Due to the shared uplink, PCIe lanes coming from the chipset (on both the AMD and Intel side) can be bottlenecked very easily, as well as being limited to PCIe 3.0 x4. The chipset introduces additional latency compared to having a controller directly attached to the processor, which is why we rarely see important hardware (GPUs, RAID controllers, FPGAs) connected to them.

The combination of the two lends itself to a variety of platform functionality and configurations. For example, for AMD's X399 platform that has 60 lanes from the processor, the following combinations are 'recommended':

X399 Potential Configurations
  Use PCIe Lanes Total
Content Creator 2 x Pro GPUs
2 x M.2 Cache Drives
10G Ethernet
1 x U.2 Storage
1 x M.2 OS/Apps
6 x SATA Local Backup
x16/x16 from CPU
x4 + x4 from CPU
x4 from CPU
x4 from CPU
x4 from CPU
From Chipset
52 Lanes
Extreme PC 2 x Gaming GPUs
1 x HDMI Capture Card
2 x M.2 for Games/Stream
10G Ethernet
1 x M.2 OS/Apps
6 x SATA Local Backup
x16/x16 from CPU
x8 from CPU
x4 + x4 from CPU
x4 from CPU
x4 from CPU
From Chipset
56 Lanes
Streamer 1 x Gaming GPU
1 x HDMI Capture Card
2 x M.2 Stream/Transcode
10G Ethernet
1 x U.2 Storage
1 x M.2 OS/Apps
6 x SATA Local Backup
x16 from CPU
x4 from CPU
x4 + x4 from CPU
x4 from CPU
x4 from CPU
x4 from CPU
From Chipset
40 Lanes
Render Farm 4 x Vega FE Pro GPUs
2 x M.2 Cache Drives
1 x M.2 OS/Apps
6 x SATA Local Backup
x16/x8/x8/x8
x4 + x4 from CPU
x4 from CPU
From Chipset
52 Lanes

What has started to happen is that these companies are combining both the CPU and chipset PCIe lane counts, in order to promote the biggest number. This is despite the fact that not all PCIe lanes are equal, they do not seem to care. As a result, Intel is cautiously promoting these new Skylake-X processors as having ’68 Platform PCIe lanes’, and has similar metrics in place for other upcoming hardware.

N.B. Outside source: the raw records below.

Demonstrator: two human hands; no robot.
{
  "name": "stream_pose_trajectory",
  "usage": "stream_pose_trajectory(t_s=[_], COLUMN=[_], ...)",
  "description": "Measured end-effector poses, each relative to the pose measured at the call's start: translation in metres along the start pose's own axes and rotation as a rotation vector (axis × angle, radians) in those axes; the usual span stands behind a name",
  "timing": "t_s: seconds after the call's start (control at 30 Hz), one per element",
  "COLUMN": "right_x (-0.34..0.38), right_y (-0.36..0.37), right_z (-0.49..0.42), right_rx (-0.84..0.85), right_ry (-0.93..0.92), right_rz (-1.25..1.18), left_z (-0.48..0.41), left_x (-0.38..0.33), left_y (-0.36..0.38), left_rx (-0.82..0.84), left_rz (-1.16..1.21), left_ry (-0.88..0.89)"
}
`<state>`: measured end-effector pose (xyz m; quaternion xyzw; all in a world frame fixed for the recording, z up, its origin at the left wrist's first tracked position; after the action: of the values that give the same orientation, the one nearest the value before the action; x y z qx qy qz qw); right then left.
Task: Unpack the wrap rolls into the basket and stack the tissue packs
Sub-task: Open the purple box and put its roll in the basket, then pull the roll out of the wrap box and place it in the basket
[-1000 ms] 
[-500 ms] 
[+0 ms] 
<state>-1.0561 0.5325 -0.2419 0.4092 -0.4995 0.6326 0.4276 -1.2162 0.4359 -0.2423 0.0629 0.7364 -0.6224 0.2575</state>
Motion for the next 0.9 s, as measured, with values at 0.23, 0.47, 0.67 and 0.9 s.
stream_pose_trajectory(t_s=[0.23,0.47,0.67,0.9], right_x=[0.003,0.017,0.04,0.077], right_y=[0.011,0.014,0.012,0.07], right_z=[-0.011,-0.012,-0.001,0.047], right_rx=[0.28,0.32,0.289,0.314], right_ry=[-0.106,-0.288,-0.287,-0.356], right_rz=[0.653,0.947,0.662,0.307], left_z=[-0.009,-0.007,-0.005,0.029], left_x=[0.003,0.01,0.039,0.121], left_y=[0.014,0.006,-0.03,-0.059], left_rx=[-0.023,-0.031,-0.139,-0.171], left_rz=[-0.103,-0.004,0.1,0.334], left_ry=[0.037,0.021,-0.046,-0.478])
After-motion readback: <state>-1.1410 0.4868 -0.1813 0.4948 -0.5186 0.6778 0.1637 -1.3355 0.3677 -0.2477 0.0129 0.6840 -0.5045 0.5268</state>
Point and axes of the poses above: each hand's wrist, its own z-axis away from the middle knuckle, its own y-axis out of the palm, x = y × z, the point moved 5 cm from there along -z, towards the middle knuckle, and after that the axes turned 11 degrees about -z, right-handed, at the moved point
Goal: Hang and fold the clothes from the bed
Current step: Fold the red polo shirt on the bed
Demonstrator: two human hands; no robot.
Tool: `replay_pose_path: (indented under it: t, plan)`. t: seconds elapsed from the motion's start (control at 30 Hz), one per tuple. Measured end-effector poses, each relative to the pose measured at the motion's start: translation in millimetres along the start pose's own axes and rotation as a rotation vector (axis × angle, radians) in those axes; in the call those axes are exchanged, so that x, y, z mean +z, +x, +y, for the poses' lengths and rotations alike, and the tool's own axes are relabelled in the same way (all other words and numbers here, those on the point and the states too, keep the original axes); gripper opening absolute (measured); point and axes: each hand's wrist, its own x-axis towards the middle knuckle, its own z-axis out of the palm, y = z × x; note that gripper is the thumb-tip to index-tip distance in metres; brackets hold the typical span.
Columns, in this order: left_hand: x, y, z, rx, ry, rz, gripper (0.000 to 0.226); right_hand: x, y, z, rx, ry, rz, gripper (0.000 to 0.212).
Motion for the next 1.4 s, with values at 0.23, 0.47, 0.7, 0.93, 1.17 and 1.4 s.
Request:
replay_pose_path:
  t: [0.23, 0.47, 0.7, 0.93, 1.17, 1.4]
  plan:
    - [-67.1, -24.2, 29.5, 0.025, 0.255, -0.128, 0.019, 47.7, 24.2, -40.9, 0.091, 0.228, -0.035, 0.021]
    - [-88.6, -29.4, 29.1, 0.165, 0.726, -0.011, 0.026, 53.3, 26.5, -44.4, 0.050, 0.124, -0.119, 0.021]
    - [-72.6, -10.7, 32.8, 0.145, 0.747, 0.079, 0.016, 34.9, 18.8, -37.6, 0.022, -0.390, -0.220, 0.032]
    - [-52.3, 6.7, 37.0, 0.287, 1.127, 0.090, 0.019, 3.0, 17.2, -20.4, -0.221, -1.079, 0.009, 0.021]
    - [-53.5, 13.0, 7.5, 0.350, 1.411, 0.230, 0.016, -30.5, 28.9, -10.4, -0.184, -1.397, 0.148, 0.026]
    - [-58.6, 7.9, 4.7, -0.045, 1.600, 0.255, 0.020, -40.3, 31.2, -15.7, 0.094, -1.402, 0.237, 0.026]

I want to nip this in the bud before it gets out of hand: this metric is misleading at best, and disingenuous at worst, especially given the history of how this metric has been provided in the past (and everyone will ignore the ‘Platform’ qualifier). Just because a number is bigger/smaller than a vendor expected does not give them the right to redefine it and mislead consumers.

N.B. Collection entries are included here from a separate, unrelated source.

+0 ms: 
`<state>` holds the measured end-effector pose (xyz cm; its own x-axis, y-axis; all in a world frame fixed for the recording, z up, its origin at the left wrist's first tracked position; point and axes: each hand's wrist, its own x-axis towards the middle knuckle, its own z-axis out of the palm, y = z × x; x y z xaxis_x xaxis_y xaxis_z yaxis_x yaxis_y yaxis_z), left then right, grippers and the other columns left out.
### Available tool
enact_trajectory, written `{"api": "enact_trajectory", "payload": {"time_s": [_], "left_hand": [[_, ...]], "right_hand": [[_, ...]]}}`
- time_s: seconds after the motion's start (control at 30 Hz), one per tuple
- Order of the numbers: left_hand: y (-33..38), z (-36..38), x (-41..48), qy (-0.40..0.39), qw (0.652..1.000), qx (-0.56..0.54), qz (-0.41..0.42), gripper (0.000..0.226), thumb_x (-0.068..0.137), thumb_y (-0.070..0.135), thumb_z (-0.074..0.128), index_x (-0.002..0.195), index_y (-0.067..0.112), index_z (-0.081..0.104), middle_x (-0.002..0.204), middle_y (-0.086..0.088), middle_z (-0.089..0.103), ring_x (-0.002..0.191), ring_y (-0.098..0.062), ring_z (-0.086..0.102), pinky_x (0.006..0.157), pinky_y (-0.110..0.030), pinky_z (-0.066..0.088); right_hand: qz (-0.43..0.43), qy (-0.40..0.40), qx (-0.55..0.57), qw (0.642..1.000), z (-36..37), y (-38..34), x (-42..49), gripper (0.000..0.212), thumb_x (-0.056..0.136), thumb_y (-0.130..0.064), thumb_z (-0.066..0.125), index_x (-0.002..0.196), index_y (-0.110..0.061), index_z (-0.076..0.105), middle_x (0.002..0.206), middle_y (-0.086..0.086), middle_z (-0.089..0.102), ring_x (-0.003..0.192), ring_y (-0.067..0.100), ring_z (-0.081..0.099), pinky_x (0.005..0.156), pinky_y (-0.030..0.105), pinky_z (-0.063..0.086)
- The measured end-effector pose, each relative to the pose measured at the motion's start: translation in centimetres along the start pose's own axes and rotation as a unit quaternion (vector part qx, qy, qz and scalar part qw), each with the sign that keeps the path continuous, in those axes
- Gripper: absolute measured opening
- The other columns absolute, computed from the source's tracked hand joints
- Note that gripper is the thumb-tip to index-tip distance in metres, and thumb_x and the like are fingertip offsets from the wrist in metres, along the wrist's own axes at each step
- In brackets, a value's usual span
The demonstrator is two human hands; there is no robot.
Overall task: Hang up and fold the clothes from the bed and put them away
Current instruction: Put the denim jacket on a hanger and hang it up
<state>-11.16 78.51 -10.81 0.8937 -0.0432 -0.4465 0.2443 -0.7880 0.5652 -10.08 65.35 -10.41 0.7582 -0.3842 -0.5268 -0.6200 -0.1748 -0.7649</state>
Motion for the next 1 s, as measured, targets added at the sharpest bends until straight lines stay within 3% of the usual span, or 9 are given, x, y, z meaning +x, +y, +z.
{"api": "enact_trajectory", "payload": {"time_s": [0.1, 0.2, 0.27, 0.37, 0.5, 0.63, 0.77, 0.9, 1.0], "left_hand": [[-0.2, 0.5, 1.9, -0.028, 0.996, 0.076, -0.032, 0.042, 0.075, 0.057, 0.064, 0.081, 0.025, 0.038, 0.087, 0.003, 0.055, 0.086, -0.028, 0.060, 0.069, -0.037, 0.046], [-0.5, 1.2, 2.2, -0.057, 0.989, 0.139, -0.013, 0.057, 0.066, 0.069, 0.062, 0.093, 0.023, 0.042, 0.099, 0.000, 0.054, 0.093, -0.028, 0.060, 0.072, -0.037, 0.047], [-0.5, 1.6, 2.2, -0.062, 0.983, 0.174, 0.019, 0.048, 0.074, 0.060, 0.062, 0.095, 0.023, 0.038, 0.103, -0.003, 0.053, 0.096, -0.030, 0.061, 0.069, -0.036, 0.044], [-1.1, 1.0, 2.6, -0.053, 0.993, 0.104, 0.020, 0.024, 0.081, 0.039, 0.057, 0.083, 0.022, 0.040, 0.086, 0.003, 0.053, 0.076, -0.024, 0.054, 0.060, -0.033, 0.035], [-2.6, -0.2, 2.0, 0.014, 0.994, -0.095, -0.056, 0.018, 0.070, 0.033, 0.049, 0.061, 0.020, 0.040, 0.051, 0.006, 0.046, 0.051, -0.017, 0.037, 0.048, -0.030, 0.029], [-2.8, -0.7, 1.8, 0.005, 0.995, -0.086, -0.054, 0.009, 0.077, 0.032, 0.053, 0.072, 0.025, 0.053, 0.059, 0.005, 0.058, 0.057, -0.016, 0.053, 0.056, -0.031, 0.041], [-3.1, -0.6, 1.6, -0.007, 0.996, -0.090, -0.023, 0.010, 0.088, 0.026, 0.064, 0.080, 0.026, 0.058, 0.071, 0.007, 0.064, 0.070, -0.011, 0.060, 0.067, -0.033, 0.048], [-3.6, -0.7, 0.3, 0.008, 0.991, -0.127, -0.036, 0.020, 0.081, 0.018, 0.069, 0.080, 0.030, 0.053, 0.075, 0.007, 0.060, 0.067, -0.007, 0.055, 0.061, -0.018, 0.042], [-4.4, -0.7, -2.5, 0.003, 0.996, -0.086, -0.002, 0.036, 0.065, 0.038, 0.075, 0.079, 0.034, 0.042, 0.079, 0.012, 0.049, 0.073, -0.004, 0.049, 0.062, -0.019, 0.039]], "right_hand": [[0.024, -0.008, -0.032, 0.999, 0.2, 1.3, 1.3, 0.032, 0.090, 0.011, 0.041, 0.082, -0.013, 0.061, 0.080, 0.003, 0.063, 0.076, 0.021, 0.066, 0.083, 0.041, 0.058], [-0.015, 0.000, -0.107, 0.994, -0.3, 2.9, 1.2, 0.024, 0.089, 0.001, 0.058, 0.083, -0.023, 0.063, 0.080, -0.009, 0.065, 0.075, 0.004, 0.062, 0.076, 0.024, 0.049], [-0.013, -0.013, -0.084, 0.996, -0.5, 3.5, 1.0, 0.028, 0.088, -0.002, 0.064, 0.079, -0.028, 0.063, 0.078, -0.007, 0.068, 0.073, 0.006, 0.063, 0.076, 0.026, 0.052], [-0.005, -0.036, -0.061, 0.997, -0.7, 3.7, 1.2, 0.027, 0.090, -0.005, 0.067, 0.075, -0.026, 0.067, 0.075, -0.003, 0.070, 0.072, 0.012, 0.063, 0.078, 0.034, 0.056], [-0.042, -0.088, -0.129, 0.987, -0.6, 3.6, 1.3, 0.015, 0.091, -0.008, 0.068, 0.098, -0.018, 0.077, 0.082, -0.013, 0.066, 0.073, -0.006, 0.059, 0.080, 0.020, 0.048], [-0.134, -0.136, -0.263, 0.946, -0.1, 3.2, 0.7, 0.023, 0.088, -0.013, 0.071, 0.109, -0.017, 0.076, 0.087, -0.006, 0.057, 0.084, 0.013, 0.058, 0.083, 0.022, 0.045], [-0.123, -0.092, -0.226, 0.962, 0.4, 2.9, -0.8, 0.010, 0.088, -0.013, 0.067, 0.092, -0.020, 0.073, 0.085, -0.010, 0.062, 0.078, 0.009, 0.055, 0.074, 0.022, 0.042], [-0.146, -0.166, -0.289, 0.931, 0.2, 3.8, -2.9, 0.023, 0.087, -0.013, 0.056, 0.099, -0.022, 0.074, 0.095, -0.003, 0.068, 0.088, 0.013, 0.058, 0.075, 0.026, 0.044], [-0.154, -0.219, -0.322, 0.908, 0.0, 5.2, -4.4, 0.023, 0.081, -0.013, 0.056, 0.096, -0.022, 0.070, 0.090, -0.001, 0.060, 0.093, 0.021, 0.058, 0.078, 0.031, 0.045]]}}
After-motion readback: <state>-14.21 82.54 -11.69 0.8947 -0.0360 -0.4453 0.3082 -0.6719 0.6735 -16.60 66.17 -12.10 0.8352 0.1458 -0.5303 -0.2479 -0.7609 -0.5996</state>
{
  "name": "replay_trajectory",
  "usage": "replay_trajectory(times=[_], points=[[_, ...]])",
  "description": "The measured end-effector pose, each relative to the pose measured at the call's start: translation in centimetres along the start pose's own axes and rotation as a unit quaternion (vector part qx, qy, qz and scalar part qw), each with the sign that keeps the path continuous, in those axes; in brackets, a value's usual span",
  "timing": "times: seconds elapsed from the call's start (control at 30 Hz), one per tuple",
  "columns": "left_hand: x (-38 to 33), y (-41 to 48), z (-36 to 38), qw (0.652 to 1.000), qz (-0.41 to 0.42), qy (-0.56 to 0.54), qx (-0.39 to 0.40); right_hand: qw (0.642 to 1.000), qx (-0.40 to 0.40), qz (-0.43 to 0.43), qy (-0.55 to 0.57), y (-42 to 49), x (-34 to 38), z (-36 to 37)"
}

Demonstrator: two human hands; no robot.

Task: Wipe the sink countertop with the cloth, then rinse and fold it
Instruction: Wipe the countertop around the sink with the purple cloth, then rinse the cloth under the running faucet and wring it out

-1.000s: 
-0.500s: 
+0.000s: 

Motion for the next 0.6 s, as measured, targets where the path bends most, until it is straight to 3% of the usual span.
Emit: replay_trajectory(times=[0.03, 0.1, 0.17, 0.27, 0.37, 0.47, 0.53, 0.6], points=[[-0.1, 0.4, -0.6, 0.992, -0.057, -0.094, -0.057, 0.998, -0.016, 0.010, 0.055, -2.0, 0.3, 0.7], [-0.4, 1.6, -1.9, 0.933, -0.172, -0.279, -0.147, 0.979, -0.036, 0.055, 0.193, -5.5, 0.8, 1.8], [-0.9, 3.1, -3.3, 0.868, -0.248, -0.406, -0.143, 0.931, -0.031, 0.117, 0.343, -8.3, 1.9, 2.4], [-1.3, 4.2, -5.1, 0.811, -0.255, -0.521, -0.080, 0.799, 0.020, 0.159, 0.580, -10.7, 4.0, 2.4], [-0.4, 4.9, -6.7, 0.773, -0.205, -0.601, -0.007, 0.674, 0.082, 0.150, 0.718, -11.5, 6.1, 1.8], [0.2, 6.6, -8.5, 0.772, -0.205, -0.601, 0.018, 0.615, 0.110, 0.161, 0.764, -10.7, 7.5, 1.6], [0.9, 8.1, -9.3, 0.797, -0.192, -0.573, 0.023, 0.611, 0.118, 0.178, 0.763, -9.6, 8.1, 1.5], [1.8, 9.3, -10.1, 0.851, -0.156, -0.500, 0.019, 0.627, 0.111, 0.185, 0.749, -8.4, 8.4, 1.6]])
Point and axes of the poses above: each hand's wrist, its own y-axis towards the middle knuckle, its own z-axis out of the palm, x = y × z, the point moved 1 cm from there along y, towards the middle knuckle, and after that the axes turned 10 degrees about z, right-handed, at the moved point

To cite precedent: in the smartphone space, around 4-5 years ago, vendors were counting almost anything in the main processor as a core to provide a ‘full core count’. This meant that GPU segments became ‘cores’, special IP blocks for signal and image processing became ‘cores’, security IP blocks became ‘cores’. It was absurd to hear that a smartphone processor had fifteen cores, when the main general purpose cores were a quartet of ARM Cortex A7 designs. Users who follow the smartphone industry will notice that this nonsense stopped pretty quickly, partly due to anything being called a core, but some hints towards artificial cores potentially being placed in the system. If allowed to continue, this would have been a pointless metric.

The same thing is going to happen if the notion of ‘Platform PCIe Lanes’ is allowed to continue.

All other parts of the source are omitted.